The multivariate delta method

delta method
distribution theory

James E. Pustejovsky


April 11, 2018

The delta method is surely one of the most useful techniques in classical statistical theory. It’s perhaps a bit odd to put it this way, but I would say that the delta method is something like the precursor to the bootstrap, in terms of its utility and broad range of applications—both are “first-line” tools for solving statistical problems. There are many good references on the delta-method, ranging from the Wikipedia page to a short introduction in The American Statistician (Oehlert, 1992). Many statistical theory textbooks also include a longer or shorter discussion of the method (e.g., Stuart & Ord, 1996; Casella & Berger, 2002).

I use the delta method all the time in my work, especially to derive approximations to the sampling variance of some estimator (or covariance between two estimators). Here I’ll give one formulation of the multivariate delta method that I find particularly useful for this purpose. (This is nothing at all original. I’m only posting it on the off chance that others might find my crib notes helpful—and by “others” I mostly mean myself in six months…)

Multi-variate delta method covariances

Suppose that we have a \(p\)-dimensional vector of statistics \(\mathbf{T} = \left(T_1,...,T_p \right)\) that converge in distribution to the parameter vector \(\boldsymbol\theta = \left(\theta_1,...,\theta_p\right)\) and have asymptotic covariance matrix \(\boldsymbol\Sigma / n\), i.e.,

\[ \sqrt{n} \left(\mathbf{T} - \boldsymbol\theta\right) \stackrel{D}{\rightarrow} N\left( \mathbf{0}, \boldsymbol\Sigma \right). \]

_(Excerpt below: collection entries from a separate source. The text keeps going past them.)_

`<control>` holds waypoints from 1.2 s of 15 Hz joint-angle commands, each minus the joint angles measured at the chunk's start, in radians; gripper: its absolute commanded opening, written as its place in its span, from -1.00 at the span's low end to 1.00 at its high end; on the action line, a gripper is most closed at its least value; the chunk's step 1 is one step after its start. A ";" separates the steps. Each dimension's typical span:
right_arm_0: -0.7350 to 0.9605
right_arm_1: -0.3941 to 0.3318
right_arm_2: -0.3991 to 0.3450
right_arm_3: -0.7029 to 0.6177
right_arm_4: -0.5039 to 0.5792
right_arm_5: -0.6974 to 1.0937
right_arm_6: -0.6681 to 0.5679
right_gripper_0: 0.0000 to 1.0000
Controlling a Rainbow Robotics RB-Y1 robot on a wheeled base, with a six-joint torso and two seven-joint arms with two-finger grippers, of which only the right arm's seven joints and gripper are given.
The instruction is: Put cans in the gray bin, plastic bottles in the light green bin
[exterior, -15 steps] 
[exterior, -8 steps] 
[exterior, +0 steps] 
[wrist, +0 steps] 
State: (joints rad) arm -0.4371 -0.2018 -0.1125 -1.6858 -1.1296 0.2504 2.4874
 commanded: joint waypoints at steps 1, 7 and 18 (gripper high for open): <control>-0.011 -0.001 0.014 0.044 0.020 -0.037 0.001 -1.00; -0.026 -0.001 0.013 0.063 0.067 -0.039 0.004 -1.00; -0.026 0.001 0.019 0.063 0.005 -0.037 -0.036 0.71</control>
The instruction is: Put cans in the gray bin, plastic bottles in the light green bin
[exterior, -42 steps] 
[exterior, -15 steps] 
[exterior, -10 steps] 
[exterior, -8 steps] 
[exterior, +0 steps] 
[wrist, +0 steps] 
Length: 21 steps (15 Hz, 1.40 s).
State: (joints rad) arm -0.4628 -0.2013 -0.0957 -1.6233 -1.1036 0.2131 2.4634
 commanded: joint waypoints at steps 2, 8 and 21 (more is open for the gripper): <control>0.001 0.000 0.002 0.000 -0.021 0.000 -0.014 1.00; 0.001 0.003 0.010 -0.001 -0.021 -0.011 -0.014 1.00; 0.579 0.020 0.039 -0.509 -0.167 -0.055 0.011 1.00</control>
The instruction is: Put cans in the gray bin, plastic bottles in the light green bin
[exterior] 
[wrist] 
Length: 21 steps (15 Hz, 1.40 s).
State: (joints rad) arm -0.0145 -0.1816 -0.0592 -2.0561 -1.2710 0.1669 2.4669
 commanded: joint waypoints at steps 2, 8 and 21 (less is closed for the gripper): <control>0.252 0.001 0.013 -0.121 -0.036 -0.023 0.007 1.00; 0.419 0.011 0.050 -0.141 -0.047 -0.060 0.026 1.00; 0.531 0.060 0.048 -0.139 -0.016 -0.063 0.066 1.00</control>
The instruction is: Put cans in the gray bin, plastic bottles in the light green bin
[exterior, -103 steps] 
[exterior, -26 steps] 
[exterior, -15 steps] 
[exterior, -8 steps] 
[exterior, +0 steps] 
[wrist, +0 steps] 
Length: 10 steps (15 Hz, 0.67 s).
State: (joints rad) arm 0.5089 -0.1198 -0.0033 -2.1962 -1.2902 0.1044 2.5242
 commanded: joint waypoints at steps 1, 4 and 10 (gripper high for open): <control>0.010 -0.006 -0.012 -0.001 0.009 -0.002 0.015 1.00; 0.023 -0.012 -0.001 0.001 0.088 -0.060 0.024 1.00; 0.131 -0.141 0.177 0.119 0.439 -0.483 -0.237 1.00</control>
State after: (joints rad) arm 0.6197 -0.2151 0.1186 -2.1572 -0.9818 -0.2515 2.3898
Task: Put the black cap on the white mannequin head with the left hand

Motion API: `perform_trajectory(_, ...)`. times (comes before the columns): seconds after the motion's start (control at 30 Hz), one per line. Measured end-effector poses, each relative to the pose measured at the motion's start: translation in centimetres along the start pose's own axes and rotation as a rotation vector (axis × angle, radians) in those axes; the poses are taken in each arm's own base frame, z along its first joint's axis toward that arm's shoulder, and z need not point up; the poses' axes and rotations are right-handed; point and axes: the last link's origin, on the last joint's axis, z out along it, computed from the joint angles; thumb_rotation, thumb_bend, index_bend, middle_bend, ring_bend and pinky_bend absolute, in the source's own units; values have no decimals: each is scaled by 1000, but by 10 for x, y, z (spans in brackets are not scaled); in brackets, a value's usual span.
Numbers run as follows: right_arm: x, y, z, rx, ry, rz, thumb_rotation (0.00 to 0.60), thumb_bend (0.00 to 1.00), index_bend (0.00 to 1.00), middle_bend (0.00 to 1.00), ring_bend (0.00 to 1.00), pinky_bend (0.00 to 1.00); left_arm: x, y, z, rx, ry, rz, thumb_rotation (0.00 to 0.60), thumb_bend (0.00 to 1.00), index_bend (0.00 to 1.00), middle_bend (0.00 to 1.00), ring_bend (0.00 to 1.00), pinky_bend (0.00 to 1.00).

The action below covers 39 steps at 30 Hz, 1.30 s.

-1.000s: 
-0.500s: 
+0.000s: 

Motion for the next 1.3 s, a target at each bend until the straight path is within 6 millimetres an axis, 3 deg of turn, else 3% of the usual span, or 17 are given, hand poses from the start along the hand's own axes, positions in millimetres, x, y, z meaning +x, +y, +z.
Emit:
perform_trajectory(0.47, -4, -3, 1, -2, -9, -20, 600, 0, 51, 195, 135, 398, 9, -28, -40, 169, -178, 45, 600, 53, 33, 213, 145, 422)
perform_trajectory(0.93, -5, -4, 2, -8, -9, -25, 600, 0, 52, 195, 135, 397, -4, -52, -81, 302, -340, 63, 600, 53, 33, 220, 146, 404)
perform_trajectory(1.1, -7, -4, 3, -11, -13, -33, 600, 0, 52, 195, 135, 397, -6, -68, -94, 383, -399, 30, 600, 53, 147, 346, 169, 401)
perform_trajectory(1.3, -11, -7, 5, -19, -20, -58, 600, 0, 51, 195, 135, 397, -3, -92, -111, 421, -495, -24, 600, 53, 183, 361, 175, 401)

Now consider two functions \(f\) and \(g\), both of which take vectors as inputs, return scalar quantities, and don’t have funky (discontinuous) derivatives. The asymptotic covariance between \(f(\mathbf{T})\) and \(g(\mathbf{T})\) is then approximately

\[ \text{Cov} \left(f(\mathbf{T}), g(\mathbf{T}) \right) \approx \frac{1}{n} \sum_{j=1}^p \sum_{k=1}^p \frac{\partial f}{ \partial \theta_j}\frac{\partial g}{ \partial \theta_k}\sigma_{jk}, \]

where \(\sigma_{jk}\) is the entry in row \(j\) and column \(k\) of the matrix \(\boldsymbol\Sigma\). If the entries of \(\mathbf{T}\) are asymptotically uncorrelated , then this simplifies to

\[ \text{Cov} \left(f(\mathbf{T}), g(\mathbf{T}) \right) \approx \frac{1}{n} \sum_{j=1}^p \frac{\partial f}{ \partial \theta_j}\frac{\partial g}{ \partial \theta_j} \sigma_{jj}. \]

If we are interested in the variance of a single statistic, then the above formulas simplify further to

\[ \text{Var} \left(f(\mathbf{T})\right) \approx \frac{1}{n} \sum_{j=1}^p \sum_{k=1}^p \frac{\partial f}{ \partial \theta_j}\frac{\partial f}{ \partial \theta_k}\sigma_{jk} \]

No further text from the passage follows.